# Problem details
Two lines below mark the span: the one containing "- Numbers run" and the one containing "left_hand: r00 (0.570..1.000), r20". Set down both, plus every line between, exactly as they stand, and nothing else.

Data extracted from a collection:
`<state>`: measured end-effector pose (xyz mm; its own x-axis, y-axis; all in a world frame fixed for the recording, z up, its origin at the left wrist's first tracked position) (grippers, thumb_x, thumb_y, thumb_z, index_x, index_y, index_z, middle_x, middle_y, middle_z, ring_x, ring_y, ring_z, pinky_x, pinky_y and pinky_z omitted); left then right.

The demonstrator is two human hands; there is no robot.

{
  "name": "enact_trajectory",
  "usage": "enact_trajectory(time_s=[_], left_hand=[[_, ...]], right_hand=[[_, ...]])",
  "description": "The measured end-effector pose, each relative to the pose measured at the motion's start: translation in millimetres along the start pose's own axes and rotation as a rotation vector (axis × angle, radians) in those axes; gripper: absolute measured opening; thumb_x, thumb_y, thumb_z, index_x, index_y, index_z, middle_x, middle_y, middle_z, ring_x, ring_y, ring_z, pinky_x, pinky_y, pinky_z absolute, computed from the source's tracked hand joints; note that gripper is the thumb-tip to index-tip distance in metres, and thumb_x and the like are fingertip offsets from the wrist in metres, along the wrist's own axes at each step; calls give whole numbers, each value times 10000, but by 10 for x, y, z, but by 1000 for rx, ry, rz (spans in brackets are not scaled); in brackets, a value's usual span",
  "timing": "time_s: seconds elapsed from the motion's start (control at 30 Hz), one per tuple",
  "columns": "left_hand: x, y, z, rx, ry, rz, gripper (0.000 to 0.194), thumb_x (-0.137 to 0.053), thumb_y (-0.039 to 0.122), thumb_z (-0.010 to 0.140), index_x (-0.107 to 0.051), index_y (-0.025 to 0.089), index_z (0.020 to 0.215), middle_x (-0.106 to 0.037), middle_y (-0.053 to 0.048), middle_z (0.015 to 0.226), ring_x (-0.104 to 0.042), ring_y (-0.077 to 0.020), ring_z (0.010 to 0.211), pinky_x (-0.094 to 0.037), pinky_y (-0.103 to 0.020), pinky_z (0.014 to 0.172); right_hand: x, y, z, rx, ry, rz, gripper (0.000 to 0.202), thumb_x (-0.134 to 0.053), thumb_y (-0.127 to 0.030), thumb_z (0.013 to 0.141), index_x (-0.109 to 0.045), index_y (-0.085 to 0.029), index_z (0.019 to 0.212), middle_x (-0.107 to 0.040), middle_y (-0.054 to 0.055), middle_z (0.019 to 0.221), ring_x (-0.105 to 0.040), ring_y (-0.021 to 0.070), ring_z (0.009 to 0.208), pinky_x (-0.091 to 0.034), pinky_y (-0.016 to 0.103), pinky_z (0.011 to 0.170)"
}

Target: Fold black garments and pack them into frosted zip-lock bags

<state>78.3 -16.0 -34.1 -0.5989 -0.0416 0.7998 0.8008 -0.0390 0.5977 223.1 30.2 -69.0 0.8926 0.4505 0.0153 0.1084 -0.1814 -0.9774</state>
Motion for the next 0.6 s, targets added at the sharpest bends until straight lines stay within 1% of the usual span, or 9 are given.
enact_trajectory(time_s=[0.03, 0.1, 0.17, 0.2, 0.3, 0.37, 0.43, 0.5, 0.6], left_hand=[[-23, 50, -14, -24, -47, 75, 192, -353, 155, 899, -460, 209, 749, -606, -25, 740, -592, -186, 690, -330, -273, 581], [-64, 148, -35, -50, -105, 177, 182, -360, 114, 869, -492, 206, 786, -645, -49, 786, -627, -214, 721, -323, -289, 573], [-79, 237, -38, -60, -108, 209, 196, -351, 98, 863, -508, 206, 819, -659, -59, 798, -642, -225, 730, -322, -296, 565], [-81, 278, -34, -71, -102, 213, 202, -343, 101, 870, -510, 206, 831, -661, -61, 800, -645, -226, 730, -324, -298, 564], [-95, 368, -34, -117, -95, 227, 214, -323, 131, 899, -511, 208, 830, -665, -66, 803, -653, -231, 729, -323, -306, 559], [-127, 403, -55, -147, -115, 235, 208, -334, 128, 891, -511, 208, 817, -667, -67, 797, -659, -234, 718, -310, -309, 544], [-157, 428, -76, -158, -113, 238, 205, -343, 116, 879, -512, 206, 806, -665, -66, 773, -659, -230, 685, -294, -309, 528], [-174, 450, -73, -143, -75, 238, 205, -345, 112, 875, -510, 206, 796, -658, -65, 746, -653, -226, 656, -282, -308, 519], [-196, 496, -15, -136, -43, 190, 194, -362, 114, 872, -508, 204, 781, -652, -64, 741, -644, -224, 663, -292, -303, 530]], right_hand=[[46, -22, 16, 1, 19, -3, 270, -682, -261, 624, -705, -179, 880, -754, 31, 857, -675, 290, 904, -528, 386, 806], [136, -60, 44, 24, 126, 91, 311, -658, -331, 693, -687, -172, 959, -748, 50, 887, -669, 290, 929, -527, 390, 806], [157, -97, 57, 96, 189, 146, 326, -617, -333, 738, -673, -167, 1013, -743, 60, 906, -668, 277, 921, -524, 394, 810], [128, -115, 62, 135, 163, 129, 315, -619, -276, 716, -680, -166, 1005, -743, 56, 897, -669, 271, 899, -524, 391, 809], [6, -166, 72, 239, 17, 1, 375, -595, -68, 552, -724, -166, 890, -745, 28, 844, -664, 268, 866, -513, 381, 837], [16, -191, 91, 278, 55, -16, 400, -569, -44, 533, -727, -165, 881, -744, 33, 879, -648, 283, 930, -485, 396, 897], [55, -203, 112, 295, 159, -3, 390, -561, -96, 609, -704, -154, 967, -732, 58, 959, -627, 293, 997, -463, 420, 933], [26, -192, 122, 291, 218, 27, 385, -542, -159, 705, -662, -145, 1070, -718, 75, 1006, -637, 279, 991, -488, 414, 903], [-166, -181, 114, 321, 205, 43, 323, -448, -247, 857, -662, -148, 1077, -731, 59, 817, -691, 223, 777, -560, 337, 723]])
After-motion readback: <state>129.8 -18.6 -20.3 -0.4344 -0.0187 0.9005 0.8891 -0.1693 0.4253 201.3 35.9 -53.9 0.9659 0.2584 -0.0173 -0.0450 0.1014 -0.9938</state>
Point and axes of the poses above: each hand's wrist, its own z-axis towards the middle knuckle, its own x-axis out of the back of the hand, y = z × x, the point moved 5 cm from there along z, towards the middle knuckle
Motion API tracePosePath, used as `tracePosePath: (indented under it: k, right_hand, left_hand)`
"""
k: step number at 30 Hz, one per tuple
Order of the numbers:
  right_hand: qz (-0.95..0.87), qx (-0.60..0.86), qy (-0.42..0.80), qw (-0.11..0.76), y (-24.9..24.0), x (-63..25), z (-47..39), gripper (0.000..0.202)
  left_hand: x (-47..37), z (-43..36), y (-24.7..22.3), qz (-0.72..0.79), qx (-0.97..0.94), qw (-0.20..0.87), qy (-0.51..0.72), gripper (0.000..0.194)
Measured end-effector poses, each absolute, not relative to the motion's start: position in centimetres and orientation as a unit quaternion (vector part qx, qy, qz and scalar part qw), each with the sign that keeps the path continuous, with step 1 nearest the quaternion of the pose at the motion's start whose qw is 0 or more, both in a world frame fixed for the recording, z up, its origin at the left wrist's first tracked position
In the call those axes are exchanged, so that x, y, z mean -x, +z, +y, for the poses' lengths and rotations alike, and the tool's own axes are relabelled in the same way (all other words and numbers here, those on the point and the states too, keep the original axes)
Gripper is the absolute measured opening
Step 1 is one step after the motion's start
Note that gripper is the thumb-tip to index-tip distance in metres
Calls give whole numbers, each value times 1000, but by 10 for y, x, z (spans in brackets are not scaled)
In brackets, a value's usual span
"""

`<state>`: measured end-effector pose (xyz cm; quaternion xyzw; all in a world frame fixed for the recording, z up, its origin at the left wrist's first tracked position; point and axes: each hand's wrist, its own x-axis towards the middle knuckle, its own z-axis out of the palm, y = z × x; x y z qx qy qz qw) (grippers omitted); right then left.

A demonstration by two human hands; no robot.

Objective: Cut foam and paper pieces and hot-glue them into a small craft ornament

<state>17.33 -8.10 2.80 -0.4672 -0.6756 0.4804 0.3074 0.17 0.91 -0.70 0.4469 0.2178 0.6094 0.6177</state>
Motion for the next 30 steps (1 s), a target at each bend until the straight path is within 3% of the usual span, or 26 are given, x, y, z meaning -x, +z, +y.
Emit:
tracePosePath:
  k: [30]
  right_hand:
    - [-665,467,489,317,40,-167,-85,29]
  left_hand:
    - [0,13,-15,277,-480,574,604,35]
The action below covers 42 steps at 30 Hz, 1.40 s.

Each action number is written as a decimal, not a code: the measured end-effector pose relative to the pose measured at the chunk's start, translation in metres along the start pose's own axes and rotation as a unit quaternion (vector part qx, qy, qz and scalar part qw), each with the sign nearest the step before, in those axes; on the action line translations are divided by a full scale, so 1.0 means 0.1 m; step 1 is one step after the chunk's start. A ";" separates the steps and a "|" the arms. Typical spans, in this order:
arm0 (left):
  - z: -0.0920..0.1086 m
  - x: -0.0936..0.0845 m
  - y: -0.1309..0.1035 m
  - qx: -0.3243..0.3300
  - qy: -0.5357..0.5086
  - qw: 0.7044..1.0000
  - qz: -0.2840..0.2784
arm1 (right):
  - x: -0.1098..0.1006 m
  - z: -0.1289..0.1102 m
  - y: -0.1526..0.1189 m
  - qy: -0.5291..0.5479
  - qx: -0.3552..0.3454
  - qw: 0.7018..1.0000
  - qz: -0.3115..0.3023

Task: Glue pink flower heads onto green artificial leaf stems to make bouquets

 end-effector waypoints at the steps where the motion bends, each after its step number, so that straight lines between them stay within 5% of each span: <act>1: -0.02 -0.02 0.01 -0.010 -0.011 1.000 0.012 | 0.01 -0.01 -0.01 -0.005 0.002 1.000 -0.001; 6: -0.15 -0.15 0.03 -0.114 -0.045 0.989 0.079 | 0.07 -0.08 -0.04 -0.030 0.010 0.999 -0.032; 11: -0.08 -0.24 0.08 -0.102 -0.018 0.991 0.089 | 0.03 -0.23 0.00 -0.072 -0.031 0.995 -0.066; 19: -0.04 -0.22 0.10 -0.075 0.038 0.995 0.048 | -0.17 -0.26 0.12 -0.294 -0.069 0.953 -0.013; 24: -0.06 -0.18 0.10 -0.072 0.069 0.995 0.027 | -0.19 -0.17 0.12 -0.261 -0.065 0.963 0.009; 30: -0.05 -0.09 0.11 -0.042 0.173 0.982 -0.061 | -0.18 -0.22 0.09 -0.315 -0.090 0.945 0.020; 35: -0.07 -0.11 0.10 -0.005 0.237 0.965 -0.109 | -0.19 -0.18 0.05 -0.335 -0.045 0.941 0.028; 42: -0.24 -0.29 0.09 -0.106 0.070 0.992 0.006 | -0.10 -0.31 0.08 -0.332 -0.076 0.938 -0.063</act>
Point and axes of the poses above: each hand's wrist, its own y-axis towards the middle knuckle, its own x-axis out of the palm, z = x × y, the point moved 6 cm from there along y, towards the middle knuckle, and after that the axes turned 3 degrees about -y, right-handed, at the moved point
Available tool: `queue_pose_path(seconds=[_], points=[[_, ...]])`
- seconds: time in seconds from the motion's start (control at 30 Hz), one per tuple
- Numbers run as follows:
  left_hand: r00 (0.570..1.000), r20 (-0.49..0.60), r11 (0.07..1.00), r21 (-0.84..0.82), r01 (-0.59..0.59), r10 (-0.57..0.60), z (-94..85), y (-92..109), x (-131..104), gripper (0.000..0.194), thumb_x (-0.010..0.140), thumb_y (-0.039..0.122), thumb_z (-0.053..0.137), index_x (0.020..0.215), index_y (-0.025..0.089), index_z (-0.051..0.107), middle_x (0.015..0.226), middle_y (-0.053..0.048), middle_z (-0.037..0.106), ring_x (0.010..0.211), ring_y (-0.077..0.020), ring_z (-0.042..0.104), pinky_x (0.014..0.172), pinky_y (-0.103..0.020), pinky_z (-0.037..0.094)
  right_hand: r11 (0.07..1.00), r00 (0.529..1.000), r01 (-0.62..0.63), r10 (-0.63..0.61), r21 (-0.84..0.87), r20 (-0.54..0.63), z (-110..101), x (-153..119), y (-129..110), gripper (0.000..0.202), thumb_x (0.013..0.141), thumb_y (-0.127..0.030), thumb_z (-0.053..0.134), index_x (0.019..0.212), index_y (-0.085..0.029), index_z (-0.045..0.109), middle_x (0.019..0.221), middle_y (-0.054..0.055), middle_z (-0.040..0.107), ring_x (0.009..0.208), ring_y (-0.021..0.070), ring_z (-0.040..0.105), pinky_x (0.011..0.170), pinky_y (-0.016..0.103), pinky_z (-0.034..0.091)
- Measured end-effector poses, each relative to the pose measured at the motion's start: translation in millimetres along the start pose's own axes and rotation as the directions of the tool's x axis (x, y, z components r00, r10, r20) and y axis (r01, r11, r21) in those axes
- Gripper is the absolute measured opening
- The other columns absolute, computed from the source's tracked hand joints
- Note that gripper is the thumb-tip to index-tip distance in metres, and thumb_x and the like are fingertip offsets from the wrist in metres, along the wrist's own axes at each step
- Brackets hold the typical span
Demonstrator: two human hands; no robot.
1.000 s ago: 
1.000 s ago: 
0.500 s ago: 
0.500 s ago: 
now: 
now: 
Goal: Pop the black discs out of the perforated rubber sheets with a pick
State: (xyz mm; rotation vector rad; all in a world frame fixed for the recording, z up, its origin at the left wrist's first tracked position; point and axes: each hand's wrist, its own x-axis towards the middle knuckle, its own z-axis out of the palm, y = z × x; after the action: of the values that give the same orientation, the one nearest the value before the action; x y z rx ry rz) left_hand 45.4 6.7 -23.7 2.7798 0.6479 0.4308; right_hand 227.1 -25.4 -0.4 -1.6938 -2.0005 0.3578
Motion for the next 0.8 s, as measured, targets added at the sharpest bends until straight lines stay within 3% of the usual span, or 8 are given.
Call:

# Answer for the task
- Numbers run as follows:
  left_hand: r00 (0.570..1.000), r20 (-0.49..0.60), r11 (0.07..1.00), r21 (-0.84..0.82), r01 (-0.59..0.59), r10 (-0.57..0.60), z (-94..85), y (-92..109), x (-131..104), gripper (0.000..0.194), thumb_x (-0.010..0.140), thumb_y (-0.039..0.122), thumb_z (-0.053..0.137), index_x (0.020..0.215), index_y (-0.025..0.089), index_z (-0.051..0.107), middle_x (0.015..0.226), middle_y (-0.053..0.048), middle_z (-0.037..0.106), ring_x (0.010..0.211), ring_y (-0.077..0.020), ring_z (-0.042..0.104), pinky_x (0.014..0.172), pinky_y (-0.103..0.020), pinky_z (-0.037..0.094)

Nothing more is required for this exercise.